In order to investigate the effects of the double replacement of L-Pro, D-Pro, D-Leu or Nleu (the peptoid residue for Leu) in the hydrophobic face (positions 9 and 13) of amphipathic a-helical non-cell-selective antimicrobial peptide L8K9W1 on the structure, cell selectivity and mechanism of action, we synthesized a series of L8K9W1 analogs with double replacement of L-Pro, D-Pro, D-Leu or Nleu in the hydrophobic face of L8K9W1. In this study, we have confirmed that the double replacement of L-Pro, D-Pro, or Nleu in the hydrophobic face of L8K9W1 let to a great increase in the selectivity toward bacterial cells and a complete destruction of a-helical structure.
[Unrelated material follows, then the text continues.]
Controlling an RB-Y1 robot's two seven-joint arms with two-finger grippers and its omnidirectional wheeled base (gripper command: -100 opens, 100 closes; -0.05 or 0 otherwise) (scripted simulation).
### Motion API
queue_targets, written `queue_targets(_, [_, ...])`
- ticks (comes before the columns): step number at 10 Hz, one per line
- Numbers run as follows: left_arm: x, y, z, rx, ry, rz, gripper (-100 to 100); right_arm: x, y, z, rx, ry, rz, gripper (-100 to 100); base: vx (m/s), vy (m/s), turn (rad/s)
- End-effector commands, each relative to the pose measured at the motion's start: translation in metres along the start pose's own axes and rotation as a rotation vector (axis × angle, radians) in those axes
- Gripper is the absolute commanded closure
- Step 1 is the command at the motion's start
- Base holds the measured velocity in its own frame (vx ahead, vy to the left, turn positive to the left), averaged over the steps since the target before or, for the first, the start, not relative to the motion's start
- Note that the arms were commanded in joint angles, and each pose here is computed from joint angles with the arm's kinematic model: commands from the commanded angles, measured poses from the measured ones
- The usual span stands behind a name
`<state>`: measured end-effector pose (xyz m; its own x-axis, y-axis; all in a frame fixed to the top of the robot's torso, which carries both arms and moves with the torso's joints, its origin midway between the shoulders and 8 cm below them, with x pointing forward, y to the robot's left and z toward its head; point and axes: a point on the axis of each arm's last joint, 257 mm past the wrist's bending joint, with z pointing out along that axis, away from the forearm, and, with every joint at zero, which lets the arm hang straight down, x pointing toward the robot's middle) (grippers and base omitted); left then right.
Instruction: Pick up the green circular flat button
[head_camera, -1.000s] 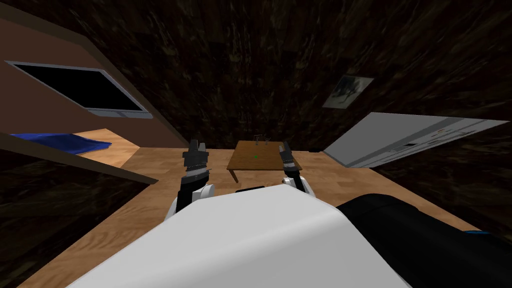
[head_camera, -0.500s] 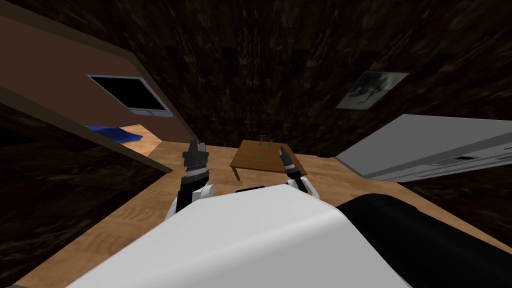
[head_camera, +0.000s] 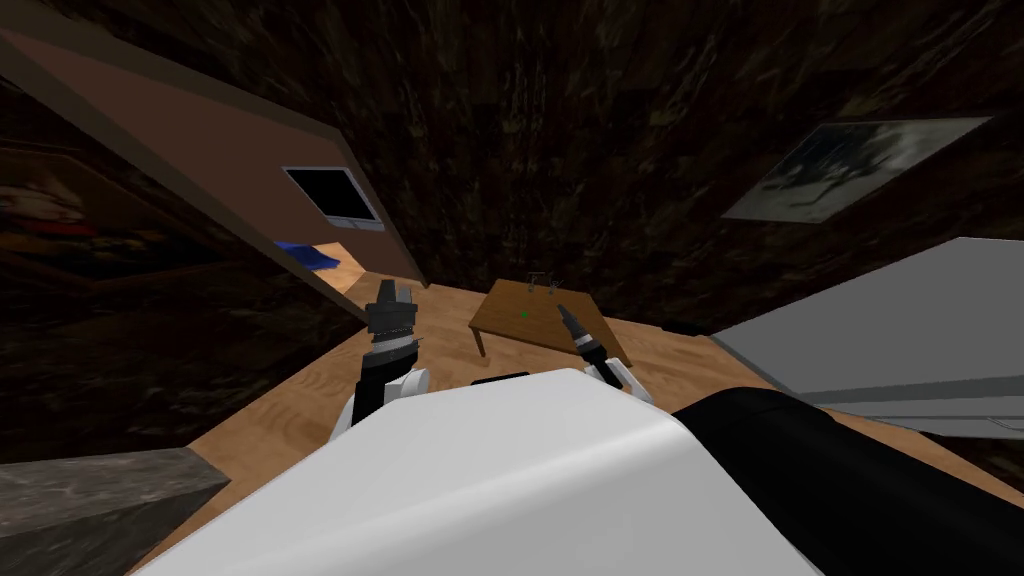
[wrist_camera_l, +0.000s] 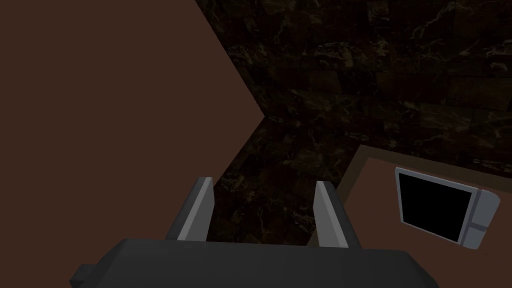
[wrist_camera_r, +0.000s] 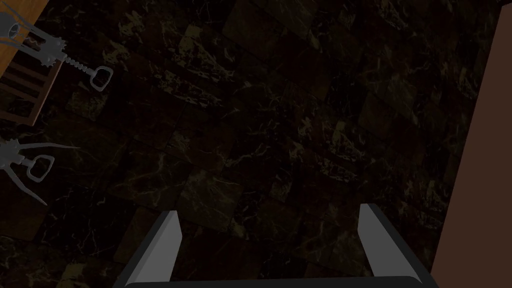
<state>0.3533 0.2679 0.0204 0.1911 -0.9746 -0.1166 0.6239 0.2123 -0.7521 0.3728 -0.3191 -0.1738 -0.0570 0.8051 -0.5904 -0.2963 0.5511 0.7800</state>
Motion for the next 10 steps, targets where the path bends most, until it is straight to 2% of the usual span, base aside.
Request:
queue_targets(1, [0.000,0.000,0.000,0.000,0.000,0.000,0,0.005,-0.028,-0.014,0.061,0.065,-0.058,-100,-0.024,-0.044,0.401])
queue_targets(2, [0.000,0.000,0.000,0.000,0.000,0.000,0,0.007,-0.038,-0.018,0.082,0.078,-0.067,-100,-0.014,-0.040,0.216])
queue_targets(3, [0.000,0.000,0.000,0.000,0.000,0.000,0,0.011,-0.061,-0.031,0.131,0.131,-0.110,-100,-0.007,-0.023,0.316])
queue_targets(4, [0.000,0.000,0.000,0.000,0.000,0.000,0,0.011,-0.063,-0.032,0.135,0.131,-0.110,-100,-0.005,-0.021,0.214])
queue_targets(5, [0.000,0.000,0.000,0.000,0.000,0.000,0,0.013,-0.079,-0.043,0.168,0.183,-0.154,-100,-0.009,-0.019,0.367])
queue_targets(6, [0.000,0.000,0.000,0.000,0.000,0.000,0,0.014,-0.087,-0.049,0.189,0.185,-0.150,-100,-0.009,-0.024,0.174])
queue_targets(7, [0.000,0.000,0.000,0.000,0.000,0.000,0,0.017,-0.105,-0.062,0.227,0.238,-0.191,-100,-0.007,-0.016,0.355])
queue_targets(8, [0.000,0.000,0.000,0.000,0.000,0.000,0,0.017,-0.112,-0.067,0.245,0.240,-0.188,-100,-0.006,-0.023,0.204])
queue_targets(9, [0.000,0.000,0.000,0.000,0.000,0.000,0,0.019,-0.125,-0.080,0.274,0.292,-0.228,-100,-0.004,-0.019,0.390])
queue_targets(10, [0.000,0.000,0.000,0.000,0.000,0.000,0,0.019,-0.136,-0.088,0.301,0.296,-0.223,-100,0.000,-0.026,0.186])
Interestingly, L8K9W1-L-Pro, L8K9W1-D-Pro and L8K9W1-Nleu preferentially interacted with negatively charged phospholipids, but unlike L8K9W1 and L8K9W1-D-Leu, they did not disrupt the integrity of lipid bilayers and depolarize the bacterial cytoplasmic membrane. These results suggested that the mode of action of L8K9W1-L-Pro, L8K9W1-D-Pro and L8K9W1-Nleu involves the intracellular target other than the bacterial membrane. In particular, L8K9W1-L-Pro, L8K9W1-D-Pro and L8K9W1-Nleu had powerful antimicrobial activity (MIC range, 1 to 4 mu M) against methicillin-resistant Staphylococcus aureus (MRSA) and multidrug-resistant Pseudomonas aeruginosa (MDRPA). Taken together, our results suggested that L8K9W1-L-Pro, L8K9W1-D-Pro and L8K9W1-Nleu with great cell selectivity may be promising candidates for novel therapeutic agents, complementing conventional antibiotic therapies to combat pathogenic microorganisms.